Recorded data section start

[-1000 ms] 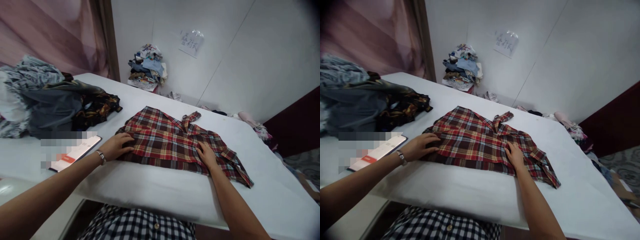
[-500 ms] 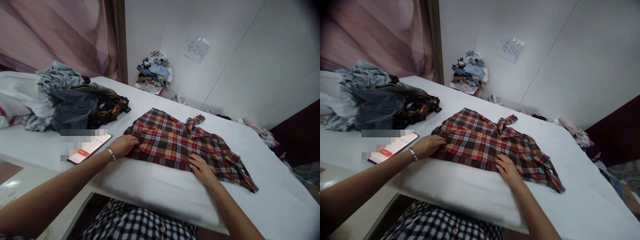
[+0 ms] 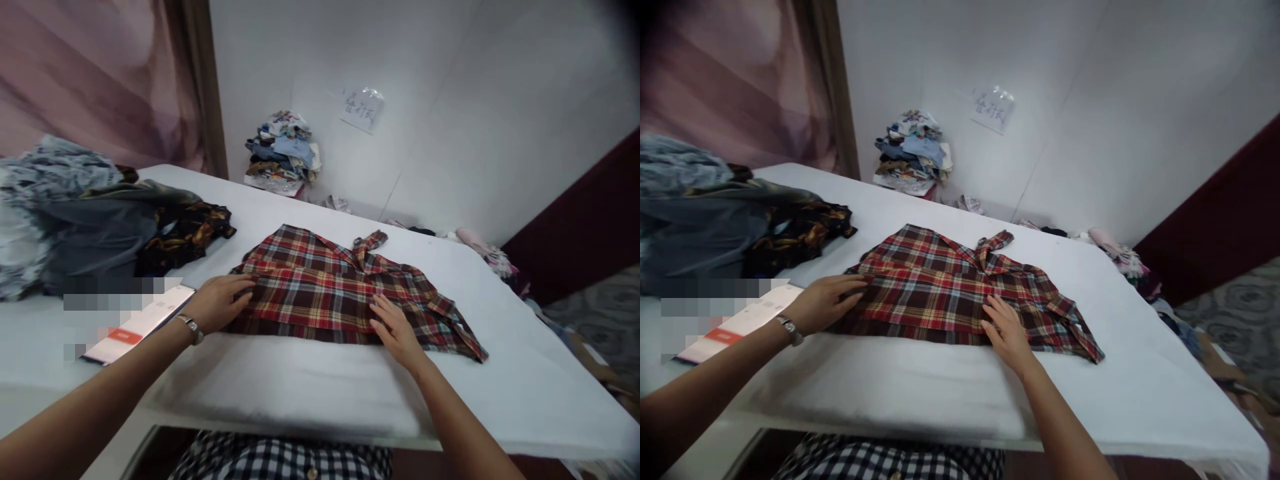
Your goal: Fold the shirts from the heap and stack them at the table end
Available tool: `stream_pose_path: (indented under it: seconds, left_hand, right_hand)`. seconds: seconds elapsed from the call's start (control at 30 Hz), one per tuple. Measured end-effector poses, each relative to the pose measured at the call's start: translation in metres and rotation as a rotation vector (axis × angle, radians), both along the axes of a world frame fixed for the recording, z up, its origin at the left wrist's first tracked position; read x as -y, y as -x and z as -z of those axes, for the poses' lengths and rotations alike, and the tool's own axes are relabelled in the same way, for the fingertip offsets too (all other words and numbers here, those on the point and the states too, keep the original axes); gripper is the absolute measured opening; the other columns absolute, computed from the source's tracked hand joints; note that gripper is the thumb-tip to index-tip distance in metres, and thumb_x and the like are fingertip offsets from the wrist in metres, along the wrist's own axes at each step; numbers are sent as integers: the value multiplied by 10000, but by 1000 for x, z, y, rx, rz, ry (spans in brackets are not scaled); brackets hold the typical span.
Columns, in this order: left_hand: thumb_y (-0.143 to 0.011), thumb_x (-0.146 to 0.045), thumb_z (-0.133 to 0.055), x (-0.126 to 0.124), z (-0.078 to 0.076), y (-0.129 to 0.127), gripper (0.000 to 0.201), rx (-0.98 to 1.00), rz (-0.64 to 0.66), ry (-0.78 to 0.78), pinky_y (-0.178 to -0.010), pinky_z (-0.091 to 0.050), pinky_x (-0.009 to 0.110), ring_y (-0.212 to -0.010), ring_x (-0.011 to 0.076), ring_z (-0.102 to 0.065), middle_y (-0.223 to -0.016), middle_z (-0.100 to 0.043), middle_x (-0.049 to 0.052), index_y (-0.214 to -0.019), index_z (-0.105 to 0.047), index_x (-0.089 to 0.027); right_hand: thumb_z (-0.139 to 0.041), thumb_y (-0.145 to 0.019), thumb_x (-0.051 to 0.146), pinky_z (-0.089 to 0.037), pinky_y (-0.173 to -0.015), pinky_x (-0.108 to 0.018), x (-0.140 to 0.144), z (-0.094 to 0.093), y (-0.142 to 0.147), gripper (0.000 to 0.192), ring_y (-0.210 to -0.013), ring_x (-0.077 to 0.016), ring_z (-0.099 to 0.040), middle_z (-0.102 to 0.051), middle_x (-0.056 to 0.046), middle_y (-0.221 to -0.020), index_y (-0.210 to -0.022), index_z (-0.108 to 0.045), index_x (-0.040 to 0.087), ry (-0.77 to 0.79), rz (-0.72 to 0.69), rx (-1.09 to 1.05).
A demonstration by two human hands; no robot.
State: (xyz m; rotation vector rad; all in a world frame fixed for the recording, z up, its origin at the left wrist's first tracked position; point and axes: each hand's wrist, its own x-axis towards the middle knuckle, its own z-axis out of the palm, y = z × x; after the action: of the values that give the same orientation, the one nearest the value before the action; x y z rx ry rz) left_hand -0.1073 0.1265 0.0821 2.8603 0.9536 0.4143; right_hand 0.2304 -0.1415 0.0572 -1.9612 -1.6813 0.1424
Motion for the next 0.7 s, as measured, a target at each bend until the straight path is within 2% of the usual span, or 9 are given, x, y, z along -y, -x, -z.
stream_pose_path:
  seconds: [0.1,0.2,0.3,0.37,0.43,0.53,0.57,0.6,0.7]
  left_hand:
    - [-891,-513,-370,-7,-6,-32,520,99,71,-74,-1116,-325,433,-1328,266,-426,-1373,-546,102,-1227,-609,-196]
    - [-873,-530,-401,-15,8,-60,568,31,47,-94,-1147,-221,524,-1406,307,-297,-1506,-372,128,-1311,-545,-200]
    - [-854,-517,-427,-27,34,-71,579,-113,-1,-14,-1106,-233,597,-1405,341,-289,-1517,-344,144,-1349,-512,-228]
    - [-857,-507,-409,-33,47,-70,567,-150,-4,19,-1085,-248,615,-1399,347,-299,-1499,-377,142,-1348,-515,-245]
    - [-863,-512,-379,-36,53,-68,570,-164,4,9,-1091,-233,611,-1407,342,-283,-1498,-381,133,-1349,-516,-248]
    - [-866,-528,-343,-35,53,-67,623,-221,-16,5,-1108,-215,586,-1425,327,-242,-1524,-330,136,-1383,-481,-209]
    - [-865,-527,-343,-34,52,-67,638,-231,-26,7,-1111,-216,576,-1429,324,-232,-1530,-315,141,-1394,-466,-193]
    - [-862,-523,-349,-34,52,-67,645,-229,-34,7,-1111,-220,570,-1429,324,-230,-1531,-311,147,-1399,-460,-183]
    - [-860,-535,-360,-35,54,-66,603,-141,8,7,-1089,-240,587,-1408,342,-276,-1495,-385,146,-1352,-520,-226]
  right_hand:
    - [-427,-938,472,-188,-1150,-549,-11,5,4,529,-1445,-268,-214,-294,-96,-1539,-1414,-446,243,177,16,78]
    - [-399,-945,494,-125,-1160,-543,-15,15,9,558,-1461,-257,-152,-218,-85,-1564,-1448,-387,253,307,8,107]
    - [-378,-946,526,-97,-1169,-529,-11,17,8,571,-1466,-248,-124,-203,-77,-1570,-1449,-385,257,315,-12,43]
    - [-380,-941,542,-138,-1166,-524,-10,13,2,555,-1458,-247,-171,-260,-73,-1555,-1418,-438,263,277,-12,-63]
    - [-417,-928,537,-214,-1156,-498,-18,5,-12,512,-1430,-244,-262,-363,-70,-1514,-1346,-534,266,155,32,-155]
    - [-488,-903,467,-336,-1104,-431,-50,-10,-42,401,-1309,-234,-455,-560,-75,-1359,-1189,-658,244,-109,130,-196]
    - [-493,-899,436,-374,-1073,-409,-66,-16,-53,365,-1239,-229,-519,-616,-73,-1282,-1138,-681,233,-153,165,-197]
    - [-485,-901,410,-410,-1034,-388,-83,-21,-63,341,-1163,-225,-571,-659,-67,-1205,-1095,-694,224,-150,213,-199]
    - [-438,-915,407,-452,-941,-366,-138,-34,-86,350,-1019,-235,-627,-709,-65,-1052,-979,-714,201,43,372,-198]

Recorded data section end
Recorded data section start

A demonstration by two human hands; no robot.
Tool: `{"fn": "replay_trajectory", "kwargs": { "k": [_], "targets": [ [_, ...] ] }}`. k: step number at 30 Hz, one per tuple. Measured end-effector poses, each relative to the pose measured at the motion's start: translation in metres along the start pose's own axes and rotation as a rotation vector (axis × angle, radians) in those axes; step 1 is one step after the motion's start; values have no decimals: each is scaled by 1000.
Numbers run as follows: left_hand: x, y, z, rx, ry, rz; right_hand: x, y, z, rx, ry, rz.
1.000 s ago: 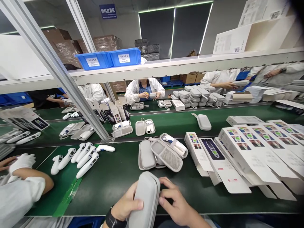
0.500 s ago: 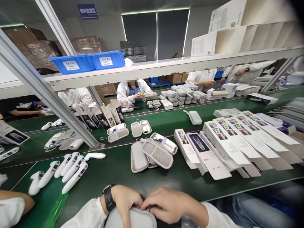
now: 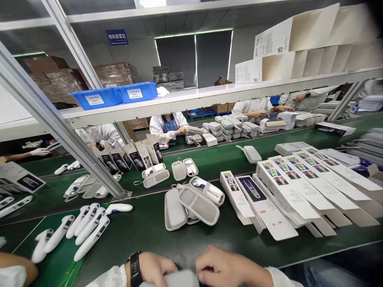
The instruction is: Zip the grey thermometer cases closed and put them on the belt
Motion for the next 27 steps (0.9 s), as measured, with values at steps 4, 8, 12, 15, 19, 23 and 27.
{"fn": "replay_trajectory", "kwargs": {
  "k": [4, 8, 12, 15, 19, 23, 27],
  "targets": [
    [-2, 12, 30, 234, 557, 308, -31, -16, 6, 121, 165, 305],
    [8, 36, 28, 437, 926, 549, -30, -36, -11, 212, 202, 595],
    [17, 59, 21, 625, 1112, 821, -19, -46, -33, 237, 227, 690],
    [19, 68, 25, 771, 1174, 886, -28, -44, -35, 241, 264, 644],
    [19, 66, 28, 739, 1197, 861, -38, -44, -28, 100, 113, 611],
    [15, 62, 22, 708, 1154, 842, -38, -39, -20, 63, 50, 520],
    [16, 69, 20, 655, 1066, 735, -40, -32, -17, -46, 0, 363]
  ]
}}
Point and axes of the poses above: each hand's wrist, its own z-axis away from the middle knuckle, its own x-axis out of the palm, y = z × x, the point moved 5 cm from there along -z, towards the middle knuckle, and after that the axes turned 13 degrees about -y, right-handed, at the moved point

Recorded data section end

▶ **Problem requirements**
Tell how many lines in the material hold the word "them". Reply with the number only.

▶ **Output of the exercise**
2